(Assignment):
Repeat exactly, and only, the lines below starting at the line that contains "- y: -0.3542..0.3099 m" and ending at the line that contains "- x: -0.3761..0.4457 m", inclusive of both.

(Task data):
____________
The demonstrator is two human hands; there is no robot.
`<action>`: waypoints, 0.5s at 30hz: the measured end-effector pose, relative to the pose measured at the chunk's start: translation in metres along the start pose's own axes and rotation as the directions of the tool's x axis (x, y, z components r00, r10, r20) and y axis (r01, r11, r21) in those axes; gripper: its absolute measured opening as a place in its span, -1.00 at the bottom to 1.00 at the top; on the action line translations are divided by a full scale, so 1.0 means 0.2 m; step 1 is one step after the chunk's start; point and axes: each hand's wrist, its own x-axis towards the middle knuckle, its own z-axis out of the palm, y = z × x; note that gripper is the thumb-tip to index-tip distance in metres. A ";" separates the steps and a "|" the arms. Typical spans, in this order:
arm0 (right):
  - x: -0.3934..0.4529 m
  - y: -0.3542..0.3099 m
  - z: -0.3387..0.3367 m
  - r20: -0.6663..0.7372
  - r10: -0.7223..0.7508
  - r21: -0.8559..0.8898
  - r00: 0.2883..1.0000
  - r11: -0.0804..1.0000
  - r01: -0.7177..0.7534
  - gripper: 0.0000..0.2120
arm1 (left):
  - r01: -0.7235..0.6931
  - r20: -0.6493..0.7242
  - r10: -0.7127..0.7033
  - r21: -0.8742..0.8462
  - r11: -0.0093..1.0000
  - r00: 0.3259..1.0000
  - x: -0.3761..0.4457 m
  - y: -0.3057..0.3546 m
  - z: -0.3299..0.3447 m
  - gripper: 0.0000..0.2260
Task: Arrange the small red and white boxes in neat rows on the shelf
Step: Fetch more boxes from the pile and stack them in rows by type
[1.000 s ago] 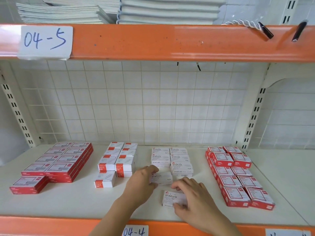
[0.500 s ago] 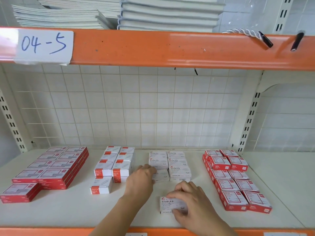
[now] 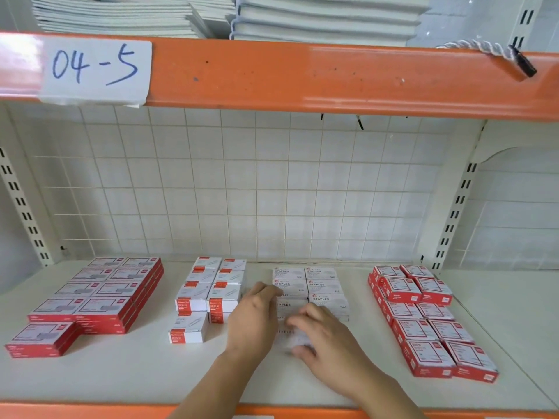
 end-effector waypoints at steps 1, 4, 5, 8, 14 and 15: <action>0.03 0.01 -0.01 -0.042 0.008 -0.009 0.999 1.000 -0.009 -0.67 | -0.010 -0.054 0.008 -0.051 0.999 0.999 0.00 0.00 -0.01 -0.77; 0.14 0.04 -0.03 -0.119 0.028 -0.052 0.993 0.998 -0.035 -0.71 | -0.077 -0.139 0.063 -0.091 0.993 0.988 -0.01 0.01 -0.02 -0.78; 0.18 0.05 -0.03 -0.108 0.027 -0.076 0.994 0.997 -0.035 -0.73 | -0.099 -0.120 0.088 -0.081 0.992 0.989 -0.02 0.01 -0.02 -0.78; 0.23 0.10 -0.02 -0.066 0.018 -0.178 0.998 0.984 -0.029 -0.74 | -0.149 0.003 0.149 -0.010 0.989 0.989 -0.03 -0.01 0.00 -0.81; 0.10 0.26 -0.10 -0.170 0.162 -0.223 0.972 0.954 -0.198 -0.69 | -0.210 0.165 0.189 0.125 0.970 0.968 -0.01 -0.04 0.02 -0.62; 0.08 0.29 -0.12 -0.146 0.204 -0.254 0.968 0.938 -0.236 -0.65 | -0.215 0.176 0.189 0.142 0.966 0.966 0.00 -0.03 0.03 -0.62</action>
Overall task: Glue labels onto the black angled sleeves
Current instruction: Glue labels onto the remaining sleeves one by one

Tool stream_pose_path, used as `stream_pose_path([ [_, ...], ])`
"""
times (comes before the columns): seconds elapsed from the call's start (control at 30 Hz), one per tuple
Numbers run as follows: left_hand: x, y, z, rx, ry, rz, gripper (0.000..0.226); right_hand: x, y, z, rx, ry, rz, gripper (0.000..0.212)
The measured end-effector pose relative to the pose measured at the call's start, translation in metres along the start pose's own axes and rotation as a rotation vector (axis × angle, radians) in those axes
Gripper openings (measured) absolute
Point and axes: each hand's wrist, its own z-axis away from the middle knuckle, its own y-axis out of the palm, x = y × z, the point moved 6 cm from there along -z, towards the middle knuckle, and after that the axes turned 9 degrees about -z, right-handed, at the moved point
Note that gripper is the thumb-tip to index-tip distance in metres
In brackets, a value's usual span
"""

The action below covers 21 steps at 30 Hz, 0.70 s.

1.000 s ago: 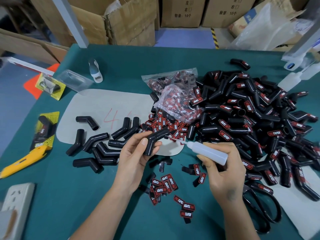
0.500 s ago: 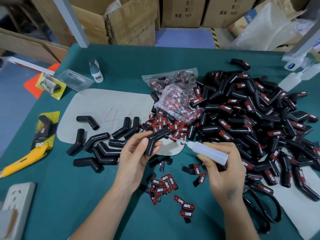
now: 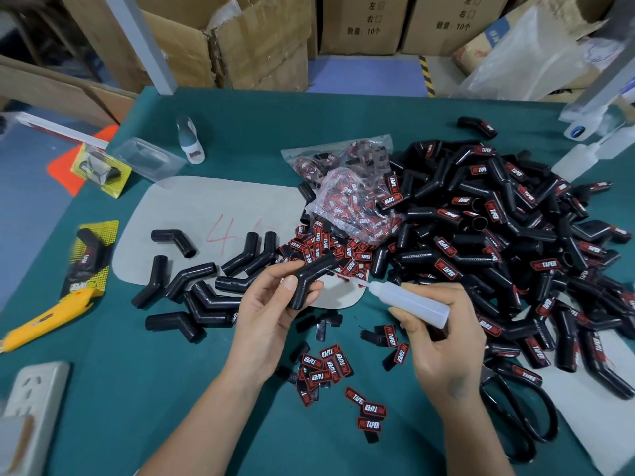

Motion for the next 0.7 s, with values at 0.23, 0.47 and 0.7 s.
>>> stream_pose_path([
  [0.23, 0.0009, 0.0000, 0.0009, 0.000, 0.020, -0.036, 0.021, 0.0009, -0.0009, -0.0003, -0.009, 0.005, 0.001, 0.025],
  [0.47, -0.0004, 0.0021, 0.0015, 0.023, 0.033, -0.072, 0.021, -0.0024, -0.0035, 0.0015, -0.035, 0.020, 0.007, 0.021],
  [0.7, -0.0030, -0.0006, 0.0006, -0.010, 0.035, -0.044, 0.022, -0.0015, -0.0016, 0.0004, -0.014, 0.024, -0.002, 0.022],
])
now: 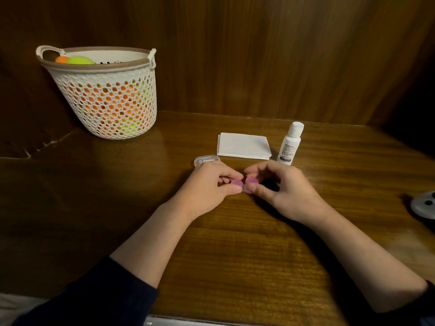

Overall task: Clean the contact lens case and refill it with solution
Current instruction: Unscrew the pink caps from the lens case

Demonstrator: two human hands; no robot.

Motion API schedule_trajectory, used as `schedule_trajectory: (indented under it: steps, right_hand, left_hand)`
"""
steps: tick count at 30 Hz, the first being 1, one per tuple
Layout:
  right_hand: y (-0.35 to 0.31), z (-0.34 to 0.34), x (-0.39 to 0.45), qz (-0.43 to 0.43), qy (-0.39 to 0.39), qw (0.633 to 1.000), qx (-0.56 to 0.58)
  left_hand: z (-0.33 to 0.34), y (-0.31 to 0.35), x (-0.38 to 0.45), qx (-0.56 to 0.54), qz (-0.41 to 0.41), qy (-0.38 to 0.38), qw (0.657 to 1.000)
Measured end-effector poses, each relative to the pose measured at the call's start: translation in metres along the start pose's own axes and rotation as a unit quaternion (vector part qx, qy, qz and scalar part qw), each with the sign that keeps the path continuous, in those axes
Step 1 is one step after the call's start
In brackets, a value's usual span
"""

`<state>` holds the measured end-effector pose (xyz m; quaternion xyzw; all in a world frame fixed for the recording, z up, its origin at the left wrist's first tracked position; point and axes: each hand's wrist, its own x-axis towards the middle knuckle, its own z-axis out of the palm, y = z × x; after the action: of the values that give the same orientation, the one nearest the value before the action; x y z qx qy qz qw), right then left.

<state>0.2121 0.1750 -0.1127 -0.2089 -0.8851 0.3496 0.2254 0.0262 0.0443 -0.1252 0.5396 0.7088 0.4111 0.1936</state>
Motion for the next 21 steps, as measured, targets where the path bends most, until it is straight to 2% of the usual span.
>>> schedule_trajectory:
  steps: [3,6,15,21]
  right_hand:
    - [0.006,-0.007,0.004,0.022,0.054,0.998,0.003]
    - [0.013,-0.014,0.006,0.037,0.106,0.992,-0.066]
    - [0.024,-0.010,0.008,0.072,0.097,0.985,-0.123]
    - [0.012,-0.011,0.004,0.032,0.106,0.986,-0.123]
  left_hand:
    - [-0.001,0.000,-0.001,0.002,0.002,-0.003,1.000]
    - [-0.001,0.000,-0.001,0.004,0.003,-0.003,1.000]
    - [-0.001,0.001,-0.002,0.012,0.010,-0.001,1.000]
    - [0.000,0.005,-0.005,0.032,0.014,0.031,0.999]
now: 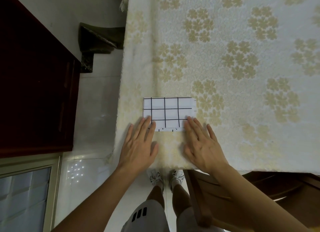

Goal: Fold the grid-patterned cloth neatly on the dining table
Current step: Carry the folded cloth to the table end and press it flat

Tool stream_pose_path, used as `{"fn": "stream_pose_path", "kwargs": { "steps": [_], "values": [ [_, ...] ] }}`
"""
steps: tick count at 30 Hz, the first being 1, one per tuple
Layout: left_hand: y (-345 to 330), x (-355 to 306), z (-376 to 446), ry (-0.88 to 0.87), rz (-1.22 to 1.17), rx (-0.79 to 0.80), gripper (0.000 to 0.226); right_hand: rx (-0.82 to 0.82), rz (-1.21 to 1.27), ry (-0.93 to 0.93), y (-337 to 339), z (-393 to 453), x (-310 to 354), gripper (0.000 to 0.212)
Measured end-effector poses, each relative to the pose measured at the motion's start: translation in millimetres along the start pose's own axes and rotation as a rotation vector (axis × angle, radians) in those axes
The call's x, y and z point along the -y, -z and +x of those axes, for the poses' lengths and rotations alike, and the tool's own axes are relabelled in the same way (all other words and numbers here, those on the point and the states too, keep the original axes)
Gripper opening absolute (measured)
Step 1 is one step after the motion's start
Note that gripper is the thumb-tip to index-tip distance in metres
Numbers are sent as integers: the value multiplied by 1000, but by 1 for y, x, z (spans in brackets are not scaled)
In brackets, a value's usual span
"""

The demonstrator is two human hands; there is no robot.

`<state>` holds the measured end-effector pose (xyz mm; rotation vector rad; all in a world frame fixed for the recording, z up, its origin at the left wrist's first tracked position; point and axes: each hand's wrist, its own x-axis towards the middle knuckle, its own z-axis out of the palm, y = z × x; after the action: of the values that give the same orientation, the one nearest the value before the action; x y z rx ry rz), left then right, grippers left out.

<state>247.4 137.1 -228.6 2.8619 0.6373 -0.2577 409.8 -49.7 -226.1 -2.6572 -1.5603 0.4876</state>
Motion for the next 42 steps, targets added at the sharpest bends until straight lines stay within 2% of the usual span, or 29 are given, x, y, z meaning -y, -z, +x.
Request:
{"fn": "stream_pose_path", "kwargs": {
  "steps": [6,19,26,42],
  "values": [
    [-13,-4,-12,39,-2,66,70,56,9,-54,-6,3,7,72],
    [-8,-12,-37,50,-24,61,67,58,22,-77,1,-27,20,71],
    [-20,-18,-43,84,-20,126,74,152,33,-86,-11,-32,27,81],
    [-18,-23,-31,108,-48,96,75,140,42,-99,-11,-22,25,81]
  ]
}}
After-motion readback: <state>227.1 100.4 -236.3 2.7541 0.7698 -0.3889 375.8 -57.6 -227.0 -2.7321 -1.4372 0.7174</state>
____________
(Solution to this problem):
  - y: -0.3542..0.3099 m
  - z: -0.3387..0.3367 m
  - r20: -0.6663..0.7372
  - r10: -0.7223..0.7508
  - r21: -0.8559..0.8898
  - r00: 0.2883..1.0000
  - r11: -0.0804..1.0000
  - r01: -0.7177..0.7534
  - gripper: 0.0000..0.2120
arm1 (left):
  - r01: -0.7235..0.6931
  - r20: -0.6493..0.7242
  - r10: -0.7127..0.7033
  - r21: -0.8742..0.8462
  - r11: -0.0093..1.0000
  - r00: 0.3259..1.0000
  - x: -0.3761..0.4457 m

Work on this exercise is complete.